PROBLEM = Where the word "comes" shows up in the entries below, please copy the whole line.

..............................

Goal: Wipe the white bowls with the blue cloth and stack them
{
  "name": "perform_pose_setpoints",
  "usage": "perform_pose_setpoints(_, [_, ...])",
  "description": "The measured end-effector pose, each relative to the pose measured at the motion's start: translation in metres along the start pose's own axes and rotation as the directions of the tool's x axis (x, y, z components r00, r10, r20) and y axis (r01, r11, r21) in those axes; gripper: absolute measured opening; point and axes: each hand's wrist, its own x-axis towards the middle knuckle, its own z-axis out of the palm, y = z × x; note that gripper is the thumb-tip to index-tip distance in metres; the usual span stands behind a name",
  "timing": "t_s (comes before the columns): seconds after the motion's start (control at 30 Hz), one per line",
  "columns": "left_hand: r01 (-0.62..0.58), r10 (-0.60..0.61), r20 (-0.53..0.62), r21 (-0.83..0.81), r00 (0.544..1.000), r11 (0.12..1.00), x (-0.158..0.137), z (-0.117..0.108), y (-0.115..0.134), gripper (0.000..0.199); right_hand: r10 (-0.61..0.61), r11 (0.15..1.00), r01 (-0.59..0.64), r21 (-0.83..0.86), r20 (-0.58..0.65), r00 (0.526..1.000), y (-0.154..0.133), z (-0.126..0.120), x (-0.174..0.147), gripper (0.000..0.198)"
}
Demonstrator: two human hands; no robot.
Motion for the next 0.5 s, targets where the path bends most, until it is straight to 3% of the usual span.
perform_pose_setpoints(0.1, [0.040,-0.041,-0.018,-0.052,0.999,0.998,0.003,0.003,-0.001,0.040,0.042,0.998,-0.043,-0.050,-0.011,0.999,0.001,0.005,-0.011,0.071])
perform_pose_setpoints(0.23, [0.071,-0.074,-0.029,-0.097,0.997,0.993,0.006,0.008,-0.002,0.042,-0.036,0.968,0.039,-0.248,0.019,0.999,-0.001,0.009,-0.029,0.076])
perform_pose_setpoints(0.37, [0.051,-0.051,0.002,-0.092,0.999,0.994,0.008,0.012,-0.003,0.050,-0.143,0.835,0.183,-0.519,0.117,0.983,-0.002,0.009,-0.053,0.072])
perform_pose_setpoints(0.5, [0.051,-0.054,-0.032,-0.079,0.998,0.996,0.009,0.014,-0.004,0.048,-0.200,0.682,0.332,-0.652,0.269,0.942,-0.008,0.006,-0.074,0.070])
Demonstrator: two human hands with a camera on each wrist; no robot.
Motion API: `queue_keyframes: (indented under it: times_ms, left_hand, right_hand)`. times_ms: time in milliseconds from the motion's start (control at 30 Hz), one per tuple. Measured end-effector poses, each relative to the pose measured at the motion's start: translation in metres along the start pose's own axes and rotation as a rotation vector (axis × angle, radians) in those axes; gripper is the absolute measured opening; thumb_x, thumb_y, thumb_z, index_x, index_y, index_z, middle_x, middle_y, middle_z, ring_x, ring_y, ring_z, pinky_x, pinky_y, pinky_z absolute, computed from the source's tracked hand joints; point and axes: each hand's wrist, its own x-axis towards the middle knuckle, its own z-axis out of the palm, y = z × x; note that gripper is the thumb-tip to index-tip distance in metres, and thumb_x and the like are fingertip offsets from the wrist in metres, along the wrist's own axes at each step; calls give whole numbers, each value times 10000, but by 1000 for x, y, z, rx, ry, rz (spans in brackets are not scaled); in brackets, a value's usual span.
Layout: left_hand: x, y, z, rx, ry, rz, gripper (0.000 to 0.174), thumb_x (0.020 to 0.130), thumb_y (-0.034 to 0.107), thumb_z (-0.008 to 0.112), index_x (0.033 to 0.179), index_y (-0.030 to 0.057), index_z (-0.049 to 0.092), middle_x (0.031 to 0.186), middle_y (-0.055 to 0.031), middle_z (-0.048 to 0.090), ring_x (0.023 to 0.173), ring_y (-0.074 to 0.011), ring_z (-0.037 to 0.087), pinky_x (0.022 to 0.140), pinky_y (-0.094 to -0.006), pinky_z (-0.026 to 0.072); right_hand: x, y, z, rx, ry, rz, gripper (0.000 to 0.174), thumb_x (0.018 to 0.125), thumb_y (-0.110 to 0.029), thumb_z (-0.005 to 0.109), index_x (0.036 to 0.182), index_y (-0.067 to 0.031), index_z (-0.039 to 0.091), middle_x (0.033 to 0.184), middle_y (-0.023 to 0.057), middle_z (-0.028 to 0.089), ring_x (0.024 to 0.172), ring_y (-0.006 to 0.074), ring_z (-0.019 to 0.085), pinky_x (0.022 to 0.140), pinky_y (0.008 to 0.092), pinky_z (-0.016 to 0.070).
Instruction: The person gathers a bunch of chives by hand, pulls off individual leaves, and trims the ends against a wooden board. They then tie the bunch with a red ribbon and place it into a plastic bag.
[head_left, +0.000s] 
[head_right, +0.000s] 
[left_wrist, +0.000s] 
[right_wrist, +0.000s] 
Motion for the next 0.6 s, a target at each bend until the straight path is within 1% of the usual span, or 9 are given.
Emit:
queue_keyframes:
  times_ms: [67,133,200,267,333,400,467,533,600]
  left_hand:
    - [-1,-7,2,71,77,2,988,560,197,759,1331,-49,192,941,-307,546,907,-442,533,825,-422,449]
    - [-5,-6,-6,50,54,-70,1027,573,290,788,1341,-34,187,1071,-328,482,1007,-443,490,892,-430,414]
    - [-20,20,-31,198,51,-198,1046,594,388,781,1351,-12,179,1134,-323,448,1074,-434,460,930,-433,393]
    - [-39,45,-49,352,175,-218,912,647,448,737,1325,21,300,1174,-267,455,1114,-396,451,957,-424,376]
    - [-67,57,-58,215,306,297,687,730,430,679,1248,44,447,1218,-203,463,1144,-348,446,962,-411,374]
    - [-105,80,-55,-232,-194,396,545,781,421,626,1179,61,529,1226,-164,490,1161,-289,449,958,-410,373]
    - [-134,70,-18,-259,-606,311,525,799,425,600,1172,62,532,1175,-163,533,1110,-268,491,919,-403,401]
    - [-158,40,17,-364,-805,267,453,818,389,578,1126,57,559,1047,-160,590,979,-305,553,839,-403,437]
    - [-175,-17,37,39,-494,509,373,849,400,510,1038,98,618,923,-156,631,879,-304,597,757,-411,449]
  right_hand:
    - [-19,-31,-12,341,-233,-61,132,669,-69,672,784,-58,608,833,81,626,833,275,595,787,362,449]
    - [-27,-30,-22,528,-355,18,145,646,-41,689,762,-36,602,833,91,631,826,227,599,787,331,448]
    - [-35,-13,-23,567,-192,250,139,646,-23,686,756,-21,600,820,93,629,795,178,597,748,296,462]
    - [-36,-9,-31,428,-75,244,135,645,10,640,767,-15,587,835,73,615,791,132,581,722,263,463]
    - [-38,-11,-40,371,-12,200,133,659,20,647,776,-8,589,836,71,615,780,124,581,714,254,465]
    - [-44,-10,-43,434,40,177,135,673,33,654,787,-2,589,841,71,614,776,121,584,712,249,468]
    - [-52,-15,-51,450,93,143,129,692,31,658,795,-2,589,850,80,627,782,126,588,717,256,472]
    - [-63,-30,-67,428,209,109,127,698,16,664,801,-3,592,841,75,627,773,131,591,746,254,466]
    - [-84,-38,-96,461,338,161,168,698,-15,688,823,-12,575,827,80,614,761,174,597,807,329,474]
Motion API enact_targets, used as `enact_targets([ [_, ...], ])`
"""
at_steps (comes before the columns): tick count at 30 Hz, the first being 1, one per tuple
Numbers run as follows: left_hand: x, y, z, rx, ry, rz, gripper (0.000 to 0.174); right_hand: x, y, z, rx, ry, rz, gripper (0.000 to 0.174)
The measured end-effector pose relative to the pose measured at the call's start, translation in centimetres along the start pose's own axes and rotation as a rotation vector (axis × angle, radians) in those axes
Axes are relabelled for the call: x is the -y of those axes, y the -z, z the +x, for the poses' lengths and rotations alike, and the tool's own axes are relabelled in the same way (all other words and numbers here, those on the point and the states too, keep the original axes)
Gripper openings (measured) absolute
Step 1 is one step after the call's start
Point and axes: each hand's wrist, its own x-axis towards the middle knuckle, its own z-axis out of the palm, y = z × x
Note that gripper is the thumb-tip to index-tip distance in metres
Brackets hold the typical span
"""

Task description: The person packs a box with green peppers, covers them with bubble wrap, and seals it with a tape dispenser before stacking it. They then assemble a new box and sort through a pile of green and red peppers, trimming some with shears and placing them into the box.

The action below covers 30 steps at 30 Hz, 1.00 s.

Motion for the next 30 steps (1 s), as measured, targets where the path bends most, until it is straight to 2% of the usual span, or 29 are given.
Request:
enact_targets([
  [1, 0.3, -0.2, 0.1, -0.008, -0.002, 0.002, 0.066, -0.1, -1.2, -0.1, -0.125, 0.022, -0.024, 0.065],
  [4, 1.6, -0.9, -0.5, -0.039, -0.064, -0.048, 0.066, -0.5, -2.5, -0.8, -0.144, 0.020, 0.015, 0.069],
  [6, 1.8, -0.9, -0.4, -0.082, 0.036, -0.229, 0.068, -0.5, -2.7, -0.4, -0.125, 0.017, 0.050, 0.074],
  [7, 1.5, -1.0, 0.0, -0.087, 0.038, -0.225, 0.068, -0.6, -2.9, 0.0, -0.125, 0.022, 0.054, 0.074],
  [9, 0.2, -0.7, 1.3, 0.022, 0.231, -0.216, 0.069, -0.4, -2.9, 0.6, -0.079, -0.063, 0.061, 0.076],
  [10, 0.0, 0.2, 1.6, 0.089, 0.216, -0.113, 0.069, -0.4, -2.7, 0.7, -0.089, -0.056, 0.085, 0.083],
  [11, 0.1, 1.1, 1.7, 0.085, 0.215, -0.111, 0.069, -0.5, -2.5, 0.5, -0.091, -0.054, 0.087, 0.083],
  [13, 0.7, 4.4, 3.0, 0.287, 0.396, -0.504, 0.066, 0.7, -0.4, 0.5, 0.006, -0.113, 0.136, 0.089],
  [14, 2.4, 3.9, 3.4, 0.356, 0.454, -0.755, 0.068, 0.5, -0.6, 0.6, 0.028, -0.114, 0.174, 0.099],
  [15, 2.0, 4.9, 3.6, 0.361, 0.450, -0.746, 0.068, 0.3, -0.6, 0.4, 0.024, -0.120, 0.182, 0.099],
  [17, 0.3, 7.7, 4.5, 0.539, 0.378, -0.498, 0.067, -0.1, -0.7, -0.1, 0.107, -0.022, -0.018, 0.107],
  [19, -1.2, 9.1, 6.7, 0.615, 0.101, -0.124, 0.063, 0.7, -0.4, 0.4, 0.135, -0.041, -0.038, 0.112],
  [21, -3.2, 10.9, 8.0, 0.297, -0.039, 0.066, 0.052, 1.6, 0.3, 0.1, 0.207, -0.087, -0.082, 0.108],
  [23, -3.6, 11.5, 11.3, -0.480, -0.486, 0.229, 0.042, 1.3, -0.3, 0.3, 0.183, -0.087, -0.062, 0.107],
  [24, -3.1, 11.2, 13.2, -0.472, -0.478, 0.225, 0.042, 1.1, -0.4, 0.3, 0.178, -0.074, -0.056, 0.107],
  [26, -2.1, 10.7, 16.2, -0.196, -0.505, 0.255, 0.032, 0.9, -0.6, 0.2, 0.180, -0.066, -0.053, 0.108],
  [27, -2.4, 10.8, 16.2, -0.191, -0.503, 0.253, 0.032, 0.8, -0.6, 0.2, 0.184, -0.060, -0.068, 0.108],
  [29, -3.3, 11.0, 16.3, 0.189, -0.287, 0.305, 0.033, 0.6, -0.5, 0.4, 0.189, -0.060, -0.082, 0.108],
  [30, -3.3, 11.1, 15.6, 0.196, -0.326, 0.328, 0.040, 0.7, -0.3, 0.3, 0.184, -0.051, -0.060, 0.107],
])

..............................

WRITTEN REPLY =
  "timing": "t_s (comes before the columns): seconds after the motion's start (control at 30 Hz), one per line",
at_steps (comes before the columns): tick count at 30 Hz, the first being 1, one per tuple

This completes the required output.